Back in 1967 or so, Illinois Institute of Technology in Chicago owned an IBM System 360/40 running DOS/360. The FORTRAN available on this machine was USA BASIC FORTRAN, with extremely limited syntax and even more cryptic diagnostics. wikipedia
As I understand it, Bob Dewar, Ron Hochsprung and others in the Computer Center decided to make a more friendly language than the miserable IBM FORTRAN for students to learn to program with. Thus was born IITRAN - a sort of relaxed FORTRAN, interpreted, not compiled, with simplified I/O facilities and a very tolerant syntax.

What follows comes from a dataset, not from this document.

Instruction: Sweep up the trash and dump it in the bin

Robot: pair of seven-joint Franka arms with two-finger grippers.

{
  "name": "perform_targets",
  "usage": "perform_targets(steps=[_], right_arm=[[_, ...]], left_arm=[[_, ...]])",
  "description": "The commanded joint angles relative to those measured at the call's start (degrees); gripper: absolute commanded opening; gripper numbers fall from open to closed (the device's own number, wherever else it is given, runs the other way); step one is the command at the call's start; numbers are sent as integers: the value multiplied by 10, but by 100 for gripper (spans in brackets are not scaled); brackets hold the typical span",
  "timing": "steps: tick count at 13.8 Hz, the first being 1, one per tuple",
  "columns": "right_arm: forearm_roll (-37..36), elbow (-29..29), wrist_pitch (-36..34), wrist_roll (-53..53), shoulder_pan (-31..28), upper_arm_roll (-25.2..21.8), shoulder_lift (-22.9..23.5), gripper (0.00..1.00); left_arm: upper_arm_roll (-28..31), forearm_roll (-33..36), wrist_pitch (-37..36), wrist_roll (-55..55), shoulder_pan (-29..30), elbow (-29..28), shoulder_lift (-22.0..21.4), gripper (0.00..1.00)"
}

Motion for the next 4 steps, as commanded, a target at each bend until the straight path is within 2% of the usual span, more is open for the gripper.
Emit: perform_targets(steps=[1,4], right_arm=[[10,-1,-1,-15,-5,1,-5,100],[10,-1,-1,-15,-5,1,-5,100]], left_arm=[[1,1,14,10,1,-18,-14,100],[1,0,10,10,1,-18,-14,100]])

If anyone remembers DOS/360 on a 131K machine, you'll recall that two foreground partitions were allowed. If I recall correctly, one was used for RJE (Remote Job Entry) and printing and the other, was used for IITRAN. There were Teletype ASR 33's scattered throughout the campus and one could enter and run IITRAN programs from them, as well as take the more conventional route of punching a program into cards and submitting it via RJE for execution.
I don't know how long IITRAN was in use at IIT, but given the limited resources of the 360/40, it did serve quite a number of students and was very easy to learn.
-- Chuck Guzis
(who thanks Bob Dewar for convincing him to transfer to Purdue, where they had much better resources)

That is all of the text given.